Presentation Information
[C-3_C-4-40]レーザーハイドロホンによる高次変調信号(16QAM/64QAM)のBER解析
◎RIN FURUYA1, Norio Tsuda1, Daisuke Mizushima1 (1. Aichi institute of Technology)
Keywords:
Laser,Self-coupling effect,Underwater acoustic communication,Ultrasonic wave,Semiconductor laser
近年、水中音響通信の高性能化に向けて、高次ディジタル変調方式を用いた高速・大容量通信の実現が期待されている。しかし、受信に用いられる従来型ハイドロホンは音場内への設置が必要であり、水流や気泡などの環境擾乱の影響を受けやすいという課題がある。これに対し、レーザーハイドロホンは半導体レーザーの自己結合効果を利用した非接触音波検出センサであり、レーザー光の反射光を用いて音波による微小振動を検出するため、音場内に受信器を設置する必要がなく、擾乱環境下においても安定した信号受信が期待される。

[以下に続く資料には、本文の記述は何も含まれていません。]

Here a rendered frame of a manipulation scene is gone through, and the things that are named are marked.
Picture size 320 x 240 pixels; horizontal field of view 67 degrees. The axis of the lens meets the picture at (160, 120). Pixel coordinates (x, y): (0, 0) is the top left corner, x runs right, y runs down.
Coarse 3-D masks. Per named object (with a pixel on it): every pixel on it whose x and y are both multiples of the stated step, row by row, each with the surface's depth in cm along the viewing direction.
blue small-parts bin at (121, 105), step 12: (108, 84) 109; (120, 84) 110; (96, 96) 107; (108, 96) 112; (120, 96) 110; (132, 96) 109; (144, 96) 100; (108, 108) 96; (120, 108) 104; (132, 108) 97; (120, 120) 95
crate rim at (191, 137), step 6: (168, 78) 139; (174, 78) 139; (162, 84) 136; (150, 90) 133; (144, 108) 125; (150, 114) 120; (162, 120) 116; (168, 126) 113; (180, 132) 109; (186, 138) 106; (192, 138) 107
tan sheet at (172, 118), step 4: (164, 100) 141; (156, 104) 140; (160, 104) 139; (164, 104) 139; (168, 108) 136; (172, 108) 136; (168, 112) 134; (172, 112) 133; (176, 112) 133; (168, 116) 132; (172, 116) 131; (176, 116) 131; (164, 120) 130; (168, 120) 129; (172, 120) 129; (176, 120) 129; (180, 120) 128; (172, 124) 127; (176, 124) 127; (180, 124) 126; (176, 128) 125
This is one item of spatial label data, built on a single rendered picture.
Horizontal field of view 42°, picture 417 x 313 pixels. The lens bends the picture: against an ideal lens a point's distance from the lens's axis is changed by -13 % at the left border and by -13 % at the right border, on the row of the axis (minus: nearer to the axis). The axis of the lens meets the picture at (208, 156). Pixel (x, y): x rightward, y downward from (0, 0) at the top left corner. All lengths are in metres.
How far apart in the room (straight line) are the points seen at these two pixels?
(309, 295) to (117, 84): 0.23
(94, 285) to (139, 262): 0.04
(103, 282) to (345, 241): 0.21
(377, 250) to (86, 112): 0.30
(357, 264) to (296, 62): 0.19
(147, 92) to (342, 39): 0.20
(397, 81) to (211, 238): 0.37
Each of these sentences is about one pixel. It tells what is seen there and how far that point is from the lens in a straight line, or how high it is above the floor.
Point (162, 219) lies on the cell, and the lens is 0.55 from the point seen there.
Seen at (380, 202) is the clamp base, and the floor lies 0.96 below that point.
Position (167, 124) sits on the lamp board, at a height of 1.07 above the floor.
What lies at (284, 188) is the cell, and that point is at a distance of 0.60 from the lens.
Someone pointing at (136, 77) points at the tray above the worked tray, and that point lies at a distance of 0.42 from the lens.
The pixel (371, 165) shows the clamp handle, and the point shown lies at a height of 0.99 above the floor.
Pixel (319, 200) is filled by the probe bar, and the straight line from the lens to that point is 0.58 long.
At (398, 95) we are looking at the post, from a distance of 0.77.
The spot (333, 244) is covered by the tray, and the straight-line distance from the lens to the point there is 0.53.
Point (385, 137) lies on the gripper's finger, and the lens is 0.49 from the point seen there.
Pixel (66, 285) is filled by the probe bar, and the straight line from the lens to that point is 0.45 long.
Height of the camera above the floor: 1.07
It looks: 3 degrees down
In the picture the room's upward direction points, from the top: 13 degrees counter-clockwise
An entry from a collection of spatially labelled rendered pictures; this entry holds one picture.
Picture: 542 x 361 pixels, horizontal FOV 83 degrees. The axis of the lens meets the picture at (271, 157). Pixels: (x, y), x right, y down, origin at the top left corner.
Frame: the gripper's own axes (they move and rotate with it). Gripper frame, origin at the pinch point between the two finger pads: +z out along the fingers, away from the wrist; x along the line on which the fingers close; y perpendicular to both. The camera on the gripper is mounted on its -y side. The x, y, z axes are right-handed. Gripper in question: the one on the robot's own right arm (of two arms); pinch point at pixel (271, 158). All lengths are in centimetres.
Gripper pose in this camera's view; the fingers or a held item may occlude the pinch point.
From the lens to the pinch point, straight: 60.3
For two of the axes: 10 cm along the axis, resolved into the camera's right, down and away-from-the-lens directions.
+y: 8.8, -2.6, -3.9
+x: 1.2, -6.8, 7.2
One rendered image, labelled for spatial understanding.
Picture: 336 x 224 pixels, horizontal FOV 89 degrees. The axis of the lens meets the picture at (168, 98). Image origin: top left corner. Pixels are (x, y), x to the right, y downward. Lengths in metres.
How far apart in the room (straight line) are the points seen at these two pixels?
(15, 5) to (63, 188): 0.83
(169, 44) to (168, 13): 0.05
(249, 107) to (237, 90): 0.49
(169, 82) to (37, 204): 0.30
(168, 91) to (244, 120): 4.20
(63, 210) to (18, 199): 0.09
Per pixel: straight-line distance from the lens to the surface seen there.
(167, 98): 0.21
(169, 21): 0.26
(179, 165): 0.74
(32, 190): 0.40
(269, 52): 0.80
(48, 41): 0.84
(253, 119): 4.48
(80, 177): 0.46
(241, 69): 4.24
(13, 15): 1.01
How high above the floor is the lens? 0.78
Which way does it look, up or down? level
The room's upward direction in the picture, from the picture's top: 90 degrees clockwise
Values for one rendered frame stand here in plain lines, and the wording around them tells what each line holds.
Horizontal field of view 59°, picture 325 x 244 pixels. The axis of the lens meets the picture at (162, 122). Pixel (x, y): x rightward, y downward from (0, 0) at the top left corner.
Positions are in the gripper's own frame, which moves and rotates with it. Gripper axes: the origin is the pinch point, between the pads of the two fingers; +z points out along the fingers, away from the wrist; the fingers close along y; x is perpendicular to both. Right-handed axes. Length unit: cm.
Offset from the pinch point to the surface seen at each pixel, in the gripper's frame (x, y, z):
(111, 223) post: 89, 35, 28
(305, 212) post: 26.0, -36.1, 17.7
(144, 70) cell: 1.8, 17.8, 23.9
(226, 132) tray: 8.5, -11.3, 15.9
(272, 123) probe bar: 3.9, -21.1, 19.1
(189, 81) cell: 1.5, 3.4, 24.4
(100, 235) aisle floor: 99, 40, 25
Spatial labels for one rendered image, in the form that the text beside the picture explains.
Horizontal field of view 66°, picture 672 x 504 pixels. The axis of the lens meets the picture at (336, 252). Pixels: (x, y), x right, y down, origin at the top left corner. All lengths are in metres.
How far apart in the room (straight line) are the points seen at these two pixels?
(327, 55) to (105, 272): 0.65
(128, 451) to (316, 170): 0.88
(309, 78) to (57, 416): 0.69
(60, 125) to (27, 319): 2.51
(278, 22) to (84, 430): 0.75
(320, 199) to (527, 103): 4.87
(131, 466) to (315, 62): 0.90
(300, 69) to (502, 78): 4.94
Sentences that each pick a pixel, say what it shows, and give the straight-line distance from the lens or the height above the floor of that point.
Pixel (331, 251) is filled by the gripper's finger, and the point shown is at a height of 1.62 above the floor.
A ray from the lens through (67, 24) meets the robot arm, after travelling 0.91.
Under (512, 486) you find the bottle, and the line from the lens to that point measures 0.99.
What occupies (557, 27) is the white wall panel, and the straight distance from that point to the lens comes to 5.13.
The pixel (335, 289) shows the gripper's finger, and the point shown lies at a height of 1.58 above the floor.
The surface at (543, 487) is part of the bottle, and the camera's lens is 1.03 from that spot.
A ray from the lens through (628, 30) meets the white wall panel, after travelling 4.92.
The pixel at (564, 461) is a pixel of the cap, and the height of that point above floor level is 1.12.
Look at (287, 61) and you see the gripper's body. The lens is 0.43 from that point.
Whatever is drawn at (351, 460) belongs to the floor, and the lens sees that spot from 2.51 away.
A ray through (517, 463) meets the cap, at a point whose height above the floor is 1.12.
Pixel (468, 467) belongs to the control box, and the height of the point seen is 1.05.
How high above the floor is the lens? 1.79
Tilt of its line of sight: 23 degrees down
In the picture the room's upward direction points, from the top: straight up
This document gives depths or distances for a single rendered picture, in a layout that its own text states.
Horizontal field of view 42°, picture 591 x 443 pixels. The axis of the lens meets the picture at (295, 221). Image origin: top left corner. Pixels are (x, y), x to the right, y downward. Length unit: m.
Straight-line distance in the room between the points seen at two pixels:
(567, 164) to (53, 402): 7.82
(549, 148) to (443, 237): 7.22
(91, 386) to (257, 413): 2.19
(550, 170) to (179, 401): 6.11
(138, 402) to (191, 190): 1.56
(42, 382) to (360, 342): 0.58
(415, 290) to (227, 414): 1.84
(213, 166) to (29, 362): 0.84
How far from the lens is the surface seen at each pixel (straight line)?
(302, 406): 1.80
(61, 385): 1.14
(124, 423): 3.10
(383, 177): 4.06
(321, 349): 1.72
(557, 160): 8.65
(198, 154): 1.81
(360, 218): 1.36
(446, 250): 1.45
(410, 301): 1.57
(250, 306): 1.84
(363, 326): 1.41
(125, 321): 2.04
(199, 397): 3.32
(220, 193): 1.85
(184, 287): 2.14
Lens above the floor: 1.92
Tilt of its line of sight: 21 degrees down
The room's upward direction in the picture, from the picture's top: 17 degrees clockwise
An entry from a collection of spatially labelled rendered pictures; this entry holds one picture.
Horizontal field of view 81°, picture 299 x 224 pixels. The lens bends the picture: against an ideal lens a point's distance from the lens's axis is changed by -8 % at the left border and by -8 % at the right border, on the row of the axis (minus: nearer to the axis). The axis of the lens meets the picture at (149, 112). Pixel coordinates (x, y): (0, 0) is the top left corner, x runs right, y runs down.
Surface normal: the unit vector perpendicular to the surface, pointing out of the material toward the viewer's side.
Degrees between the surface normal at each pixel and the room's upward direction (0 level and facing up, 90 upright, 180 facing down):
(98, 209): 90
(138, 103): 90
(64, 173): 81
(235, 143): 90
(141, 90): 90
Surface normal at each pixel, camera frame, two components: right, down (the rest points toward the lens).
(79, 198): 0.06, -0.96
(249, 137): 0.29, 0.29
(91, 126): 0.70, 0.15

本研究では、波長帯の異なる赤外線レーザー(IR-LD:840 nm)および可視光レーザー(VIS-LD:520 nm)を用いて、水中音響通信における16QAMおよび64QAM信号の検出特性を評価した。実験では、ランダムビット列を16QAMおよび64QAMにより変調し、周波数200 kHz、最大振幅60 Vppの搬送波に重畳して送信した。レーザーパワーは3、5、8、10 mWの4条件とし、受信信号をフォトダイオードで取得した後、1000ビット分のデータからビット誤り率(BER)を算出した。また、変調方式間で公平な比較を行うために平均シンボル電力を統一する正規化を施し、さらに16QAMおよび64QAMにはグレイコードを適用した。実験の結果、16QAMおよび64QAMのいずれにおいても、IR-LDではレーザーパワー8 mWで最も低いBERが得られた。一方、VIS-LDでは3 mWで最も低いBERが得られ、最良条件同士で比較した場合にもVIS-LDの方が優れた通信特性を示した。これは、VIS-LDの波長帯がIR-LDよりも水中での吸収損失が小さいため、より高い受信光強度および受信SNRが得られたことに起因すると考えられる。以上より、レーザーハイドロホンを用いた高次変調信号の非接触検出の有効性を示すとともに、可視光レーザーが水中音響通信信号の高精度検出に有効であることを明らかにした。